> Information shown
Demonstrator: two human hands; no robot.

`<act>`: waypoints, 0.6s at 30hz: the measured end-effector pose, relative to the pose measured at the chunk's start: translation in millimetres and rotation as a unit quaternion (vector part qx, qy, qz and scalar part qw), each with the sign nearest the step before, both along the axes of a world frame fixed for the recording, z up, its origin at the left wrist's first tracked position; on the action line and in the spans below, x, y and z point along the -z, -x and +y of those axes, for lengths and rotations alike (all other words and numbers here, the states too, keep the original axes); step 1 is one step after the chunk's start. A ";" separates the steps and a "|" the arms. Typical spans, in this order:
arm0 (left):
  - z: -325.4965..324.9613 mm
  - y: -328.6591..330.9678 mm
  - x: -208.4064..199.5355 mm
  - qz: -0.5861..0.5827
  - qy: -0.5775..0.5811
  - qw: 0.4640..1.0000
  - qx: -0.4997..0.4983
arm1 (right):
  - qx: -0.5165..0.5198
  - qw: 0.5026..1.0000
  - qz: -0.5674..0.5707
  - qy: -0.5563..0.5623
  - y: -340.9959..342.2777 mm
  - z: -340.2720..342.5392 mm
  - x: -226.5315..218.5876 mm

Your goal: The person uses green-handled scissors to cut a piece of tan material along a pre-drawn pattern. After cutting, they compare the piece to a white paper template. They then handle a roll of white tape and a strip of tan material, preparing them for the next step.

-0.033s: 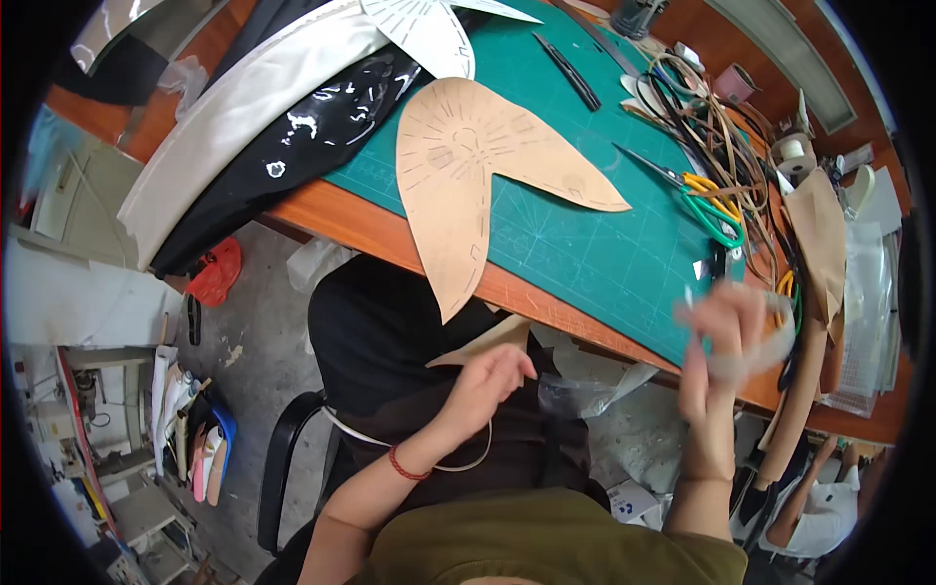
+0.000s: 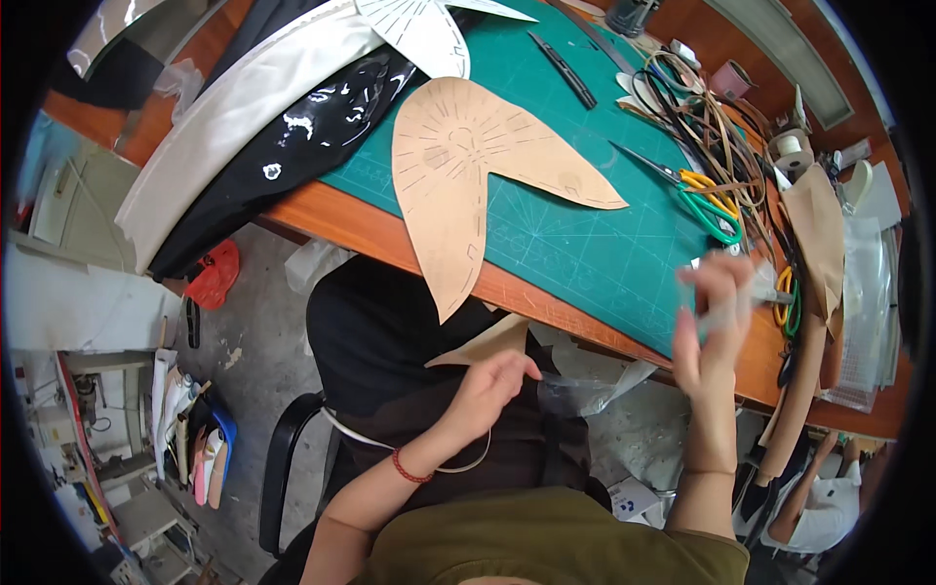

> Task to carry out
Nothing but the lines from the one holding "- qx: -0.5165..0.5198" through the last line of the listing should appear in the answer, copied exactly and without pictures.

> Answer
  - qx: -0.5165..0.5198
  - qw: 0.5026..1.0000
  - qz: -0.5674..0.5707
  - qy: -0.5563..0.5623
  - y: -340.9959..342.2777 mm
  - z: -340.2720..342.5392 mm
  - x: -226.5315..218.5876 mm

Your goal: The person uses green-handled scissors to cut a piece of tan material along a pre-drawn pattern. After cutting, they compare the piece to a white paper template. They then handle a roll of white tape and a strip of tan material, preparing them for the next step.

-0.033s: 
+0.000s: 

What the exercise asked for has been given in full.